* _EXERCISE AIM_
In the listing below, a line holding "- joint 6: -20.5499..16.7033" and a line holding "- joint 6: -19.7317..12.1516" mark the range. Retype both exactly, with all lines between them.

* _INPUT FOR THIS TASK_
..............................
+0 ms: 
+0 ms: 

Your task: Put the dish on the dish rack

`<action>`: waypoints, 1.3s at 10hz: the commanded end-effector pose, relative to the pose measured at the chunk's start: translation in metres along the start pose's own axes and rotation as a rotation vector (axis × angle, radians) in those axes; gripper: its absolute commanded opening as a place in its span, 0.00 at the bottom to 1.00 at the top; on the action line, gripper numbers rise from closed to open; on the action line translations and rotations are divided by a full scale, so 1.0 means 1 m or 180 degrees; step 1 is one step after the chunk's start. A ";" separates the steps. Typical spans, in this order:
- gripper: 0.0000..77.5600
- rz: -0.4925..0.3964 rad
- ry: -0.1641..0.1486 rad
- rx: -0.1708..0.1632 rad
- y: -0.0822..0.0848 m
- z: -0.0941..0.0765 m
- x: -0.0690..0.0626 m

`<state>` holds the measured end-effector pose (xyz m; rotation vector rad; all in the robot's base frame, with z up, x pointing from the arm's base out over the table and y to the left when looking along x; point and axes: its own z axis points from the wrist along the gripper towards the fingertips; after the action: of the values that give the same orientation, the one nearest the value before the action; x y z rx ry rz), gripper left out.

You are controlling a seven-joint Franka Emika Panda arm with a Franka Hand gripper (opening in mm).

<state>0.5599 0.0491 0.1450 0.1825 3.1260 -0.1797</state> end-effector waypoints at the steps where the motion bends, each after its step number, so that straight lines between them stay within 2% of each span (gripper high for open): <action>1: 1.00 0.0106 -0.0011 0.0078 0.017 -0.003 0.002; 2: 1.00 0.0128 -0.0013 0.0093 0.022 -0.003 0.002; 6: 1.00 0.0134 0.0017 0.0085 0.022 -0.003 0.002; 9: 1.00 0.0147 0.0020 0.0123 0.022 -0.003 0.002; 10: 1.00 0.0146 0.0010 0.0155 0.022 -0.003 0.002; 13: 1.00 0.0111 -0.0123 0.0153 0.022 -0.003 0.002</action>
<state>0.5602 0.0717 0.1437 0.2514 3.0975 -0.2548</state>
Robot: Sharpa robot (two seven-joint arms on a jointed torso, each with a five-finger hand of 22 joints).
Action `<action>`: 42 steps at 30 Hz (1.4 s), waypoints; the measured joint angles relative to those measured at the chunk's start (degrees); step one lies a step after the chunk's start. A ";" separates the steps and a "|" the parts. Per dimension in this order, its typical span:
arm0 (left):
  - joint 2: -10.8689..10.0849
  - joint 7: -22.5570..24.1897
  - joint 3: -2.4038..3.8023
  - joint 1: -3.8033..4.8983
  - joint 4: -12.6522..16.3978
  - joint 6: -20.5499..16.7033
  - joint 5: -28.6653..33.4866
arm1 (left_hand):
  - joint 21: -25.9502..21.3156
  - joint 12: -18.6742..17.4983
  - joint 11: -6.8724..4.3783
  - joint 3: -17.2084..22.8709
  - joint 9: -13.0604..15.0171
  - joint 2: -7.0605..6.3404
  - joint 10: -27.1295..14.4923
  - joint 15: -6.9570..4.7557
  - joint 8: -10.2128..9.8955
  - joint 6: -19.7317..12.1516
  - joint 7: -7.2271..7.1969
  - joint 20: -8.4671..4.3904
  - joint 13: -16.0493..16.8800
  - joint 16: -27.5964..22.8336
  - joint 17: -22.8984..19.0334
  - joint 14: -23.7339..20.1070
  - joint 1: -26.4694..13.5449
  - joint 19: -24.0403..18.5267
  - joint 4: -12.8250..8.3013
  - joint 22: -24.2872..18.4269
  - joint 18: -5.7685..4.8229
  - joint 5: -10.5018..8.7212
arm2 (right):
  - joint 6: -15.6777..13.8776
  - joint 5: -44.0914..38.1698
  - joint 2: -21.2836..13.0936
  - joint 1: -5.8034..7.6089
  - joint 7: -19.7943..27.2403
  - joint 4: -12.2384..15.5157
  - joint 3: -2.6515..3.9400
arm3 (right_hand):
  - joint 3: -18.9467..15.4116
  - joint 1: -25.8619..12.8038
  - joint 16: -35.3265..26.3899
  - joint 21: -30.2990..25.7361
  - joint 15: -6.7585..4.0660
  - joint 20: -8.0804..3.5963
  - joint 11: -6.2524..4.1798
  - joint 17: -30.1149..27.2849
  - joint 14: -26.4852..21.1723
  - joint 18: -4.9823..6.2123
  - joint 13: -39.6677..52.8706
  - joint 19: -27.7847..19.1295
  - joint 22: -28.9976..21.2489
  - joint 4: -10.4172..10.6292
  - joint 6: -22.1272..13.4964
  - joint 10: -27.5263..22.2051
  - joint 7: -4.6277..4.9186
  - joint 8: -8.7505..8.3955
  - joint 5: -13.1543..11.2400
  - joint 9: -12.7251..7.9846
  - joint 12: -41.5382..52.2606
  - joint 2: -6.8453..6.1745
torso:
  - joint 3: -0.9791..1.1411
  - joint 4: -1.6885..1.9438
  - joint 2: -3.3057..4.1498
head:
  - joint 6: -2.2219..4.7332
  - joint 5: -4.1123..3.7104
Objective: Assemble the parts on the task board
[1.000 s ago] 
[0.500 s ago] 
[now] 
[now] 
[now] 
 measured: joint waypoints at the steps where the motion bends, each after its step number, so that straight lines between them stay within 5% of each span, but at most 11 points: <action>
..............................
* _YOUR RESPONSE_
  - joint 6: -20.5499..16.7033
  - joint 5: -28.6653..33.4866
arm1 (left_hand):
  - joint 21: -25.9502..21.3156
  - joint 12: -18.6742..17.4983
  - joint 11: -6.8724..4.3783
  - joint 3: -17.2084..22.8709
  - joint 9: -13.0604..15.0171
  - joint 2: -7.0605..6.3404
  - joint 10: -27.1295..14.4923
  - joint 15: -6.9570..4.7557
  - joint 8: -10.2128..9.8955
  - joint 6: -19.7317..12.1516

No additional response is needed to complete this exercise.